■ About this exercise
Reproduce the listing below word for word, with no pictures.

■ Data provided
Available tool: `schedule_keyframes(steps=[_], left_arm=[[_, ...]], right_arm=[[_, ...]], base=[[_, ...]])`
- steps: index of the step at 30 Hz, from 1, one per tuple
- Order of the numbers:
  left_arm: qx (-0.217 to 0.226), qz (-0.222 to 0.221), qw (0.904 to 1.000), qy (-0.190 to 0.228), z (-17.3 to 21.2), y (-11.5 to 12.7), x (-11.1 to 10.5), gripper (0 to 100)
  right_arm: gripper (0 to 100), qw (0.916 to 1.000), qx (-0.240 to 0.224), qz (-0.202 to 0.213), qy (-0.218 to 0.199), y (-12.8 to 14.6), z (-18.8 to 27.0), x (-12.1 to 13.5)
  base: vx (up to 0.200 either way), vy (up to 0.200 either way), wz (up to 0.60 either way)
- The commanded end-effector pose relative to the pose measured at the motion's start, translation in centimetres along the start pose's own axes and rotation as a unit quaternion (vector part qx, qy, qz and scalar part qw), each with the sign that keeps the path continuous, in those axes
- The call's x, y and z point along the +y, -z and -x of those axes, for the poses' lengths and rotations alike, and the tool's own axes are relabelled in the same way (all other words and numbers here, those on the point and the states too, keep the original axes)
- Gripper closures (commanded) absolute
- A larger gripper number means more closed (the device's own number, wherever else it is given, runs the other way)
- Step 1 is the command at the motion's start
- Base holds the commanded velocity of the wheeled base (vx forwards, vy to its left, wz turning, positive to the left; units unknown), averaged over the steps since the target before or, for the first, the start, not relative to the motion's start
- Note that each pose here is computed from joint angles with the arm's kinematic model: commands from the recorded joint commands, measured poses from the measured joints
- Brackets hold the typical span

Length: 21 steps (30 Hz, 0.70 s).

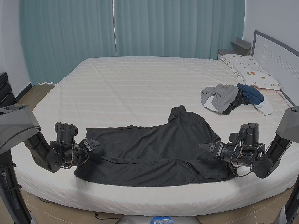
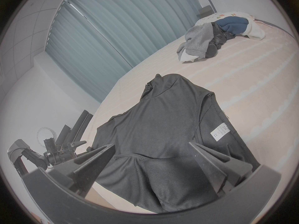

■ Response area
Available tool: `schedule_keyframes(steps=[_], left_arm=[[_, ...]], right_arm=[[_, ...]], base=[[_, ...]])`
- steps: index of the step at 30 Hz, from 1, one per tuple
- Order of the numbers:
  left_arm: qx (-0.217 to 0.226), qz (-0.222 to 0.221), qw (0.904 to 1.000), qy (-0.190 to 0.228), z (-17.3 to 21.2), y (-11.5 to 12.7), x (-11.1 to 10.5), gripper (0 to 100)
  right_arm: gripper (0 to 100), qw (0.916 to 1.000), qx (-0.240 to 0.224), qz (-0.202 to 0.213), qy (-0.218 to 0.199), y (-12.8 to 14.6), z (-18.8 to 27.0), x (-12.1 to 13.5)
  base: vx (up to 0.200 either way), vy (up to 0.200 either way), wz (up to 0.60 either way)
- The commanded end-effector pose relative to the pose measured at the motion's start, translation in centimetres along the start pose's own axes and rotation as a unit quaternion (vector part qx, qy, qz and scalar part qw), each with the sign that keeps the path continuous, in those axes
- The call's x, y and z point along the +y, -z and -x of those axes, for the poses' lengths and rotations alike, and the tool's own axes are relabelled in the same way (all other words and numbers here, those on the point and the states too, keep the original axes)
- Gripper closures (commanded) absolute
- A larger gripper number means more closed (the device's own number, wherever else it is given, runs the other way)
- Step 1 is the command at the motion's start
- Base holds the commanded velocity of the wheeled base (vx forwards, vy to its left, wz turning, positive to the left; units unknown), averaged over the steps since the target before or, for the first, the start, not relative to the motion's start
- Note that each pose here is computed from joint angles with the arm's kinematic model: commands from the recorded joint commands, measured poses from the measured joints
- Brackets hold the typical span

Length: 21 steps (30 Hz, 0.70 s).

This answer has been given in full.